In this sparse and at times oblique exhibition, ideas emerge between works, which often appear partial or provisional. The last section of the large-scale projection seems to state the case most directly. To footage of a lush fig tree and the accompaniment of a simple melody, a voice sings a song of gratitude, repeating the words “This is the fast I want.” Borrowing text from Isaiah 58, Bordowitz’s chosen “fast” or sacrifice is that his body is able to mend itself, despite the string of health difficulties resulting from his daily medication. In the end, he is still alive. The song’s final words, also from Isaiah, are belted out: “Cry out, don’t hold back, Raise your voice like a shofar.” This is a battle cry, an anthem to live your life by, and this is where agency lies: in words expressed, on the page, in your mouth.

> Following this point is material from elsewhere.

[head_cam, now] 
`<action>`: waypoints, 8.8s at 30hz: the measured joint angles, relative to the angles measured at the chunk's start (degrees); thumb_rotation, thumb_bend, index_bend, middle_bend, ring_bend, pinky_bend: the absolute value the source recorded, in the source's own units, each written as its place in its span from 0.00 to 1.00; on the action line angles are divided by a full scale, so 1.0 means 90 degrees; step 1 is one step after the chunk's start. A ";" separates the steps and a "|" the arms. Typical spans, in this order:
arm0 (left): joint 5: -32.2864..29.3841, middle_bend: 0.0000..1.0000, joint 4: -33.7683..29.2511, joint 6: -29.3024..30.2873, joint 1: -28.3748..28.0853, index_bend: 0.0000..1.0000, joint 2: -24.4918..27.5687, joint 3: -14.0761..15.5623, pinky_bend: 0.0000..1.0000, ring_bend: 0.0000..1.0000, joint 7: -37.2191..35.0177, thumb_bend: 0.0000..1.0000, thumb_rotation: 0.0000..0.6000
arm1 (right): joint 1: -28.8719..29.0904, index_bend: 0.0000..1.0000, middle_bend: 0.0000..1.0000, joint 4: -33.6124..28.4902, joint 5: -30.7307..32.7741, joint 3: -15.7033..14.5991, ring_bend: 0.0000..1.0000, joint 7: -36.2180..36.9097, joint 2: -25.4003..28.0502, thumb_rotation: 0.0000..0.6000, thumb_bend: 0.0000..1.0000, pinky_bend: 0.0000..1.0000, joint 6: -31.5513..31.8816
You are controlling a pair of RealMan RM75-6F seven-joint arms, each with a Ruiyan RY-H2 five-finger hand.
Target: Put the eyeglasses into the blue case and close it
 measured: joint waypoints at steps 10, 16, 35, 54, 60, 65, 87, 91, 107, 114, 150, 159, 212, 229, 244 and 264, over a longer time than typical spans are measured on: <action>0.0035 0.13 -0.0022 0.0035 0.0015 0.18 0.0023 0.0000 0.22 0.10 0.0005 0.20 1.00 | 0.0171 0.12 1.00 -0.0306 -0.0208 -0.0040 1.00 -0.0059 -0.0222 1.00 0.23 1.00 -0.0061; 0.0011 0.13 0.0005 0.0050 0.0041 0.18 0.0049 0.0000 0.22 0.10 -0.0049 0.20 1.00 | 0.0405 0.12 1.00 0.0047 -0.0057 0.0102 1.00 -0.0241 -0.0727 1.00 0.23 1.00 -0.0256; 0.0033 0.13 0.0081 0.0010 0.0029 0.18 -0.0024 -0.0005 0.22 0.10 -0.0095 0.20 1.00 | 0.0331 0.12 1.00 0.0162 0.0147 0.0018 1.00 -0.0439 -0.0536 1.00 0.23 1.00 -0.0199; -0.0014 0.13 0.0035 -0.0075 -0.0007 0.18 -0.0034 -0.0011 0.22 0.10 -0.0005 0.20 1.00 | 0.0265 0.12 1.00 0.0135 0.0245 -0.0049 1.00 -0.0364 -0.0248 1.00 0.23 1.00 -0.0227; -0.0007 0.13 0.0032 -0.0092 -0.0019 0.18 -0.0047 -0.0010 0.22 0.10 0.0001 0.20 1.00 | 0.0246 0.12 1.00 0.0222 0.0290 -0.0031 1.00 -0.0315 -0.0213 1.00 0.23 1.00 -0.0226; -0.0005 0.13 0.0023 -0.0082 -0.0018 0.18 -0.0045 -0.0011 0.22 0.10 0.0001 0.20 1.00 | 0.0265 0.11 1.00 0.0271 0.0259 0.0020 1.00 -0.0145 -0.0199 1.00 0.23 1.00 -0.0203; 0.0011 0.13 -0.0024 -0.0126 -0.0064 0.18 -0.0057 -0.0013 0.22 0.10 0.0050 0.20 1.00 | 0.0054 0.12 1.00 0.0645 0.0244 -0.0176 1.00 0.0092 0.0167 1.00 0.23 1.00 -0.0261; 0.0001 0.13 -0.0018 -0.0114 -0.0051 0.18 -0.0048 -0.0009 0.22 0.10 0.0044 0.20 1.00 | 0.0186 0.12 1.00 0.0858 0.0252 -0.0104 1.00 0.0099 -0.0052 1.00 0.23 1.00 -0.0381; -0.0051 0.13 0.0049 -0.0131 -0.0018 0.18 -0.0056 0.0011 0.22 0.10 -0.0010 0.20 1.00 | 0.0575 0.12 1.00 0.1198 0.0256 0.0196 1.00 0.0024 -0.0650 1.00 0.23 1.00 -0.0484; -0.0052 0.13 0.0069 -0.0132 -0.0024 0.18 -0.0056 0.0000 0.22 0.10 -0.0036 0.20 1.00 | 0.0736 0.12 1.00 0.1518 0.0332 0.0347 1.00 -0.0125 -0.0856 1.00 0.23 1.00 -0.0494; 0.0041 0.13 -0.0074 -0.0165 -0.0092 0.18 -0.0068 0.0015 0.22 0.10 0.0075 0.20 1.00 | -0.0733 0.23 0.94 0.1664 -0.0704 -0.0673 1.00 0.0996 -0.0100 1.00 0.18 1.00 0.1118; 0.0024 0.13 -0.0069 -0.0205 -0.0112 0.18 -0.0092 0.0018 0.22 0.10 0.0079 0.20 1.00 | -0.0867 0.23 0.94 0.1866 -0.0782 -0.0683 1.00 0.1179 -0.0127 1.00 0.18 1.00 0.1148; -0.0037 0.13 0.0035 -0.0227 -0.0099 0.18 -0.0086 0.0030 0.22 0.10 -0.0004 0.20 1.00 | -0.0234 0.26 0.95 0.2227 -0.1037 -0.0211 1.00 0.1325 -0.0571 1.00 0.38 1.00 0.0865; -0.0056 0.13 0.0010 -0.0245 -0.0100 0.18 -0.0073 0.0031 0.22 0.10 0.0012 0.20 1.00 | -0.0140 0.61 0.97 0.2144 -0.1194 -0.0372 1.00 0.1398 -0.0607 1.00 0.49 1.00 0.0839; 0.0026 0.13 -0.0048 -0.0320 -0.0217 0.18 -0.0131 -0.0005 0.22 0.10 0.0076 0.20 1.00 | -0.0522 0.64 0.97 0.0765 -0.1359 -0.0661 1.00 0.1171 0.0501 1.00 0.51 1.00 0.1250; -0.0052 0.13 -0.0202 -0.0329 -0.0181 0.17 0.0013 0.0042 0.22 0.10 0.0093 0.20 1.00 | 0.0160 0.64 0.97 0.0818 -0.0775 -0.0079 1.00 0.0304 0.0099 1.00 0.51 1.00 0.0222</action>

In linking his life as an artist so directly to his faith Bordowitz emphasizes his claim that “Jewish identity is the template through which I understand my other identities”. This identity is rooted in the “Yinglish”, or Yiddish-English, he spoke at home as a kid, rather than fixed practices or ideology. As he said in his opening night speech: “This stage is home. Language is home. I am diasporous.” Diaspora is also a form of survival, an alternative to the Jewish nation-state. The current deadly conflict seems to exist in this show as absence, as if this is where the limitations of language become palpable. Instead the baton is passed to Paul Celan, Holocaust survivor, to find words that can speak to atrocity.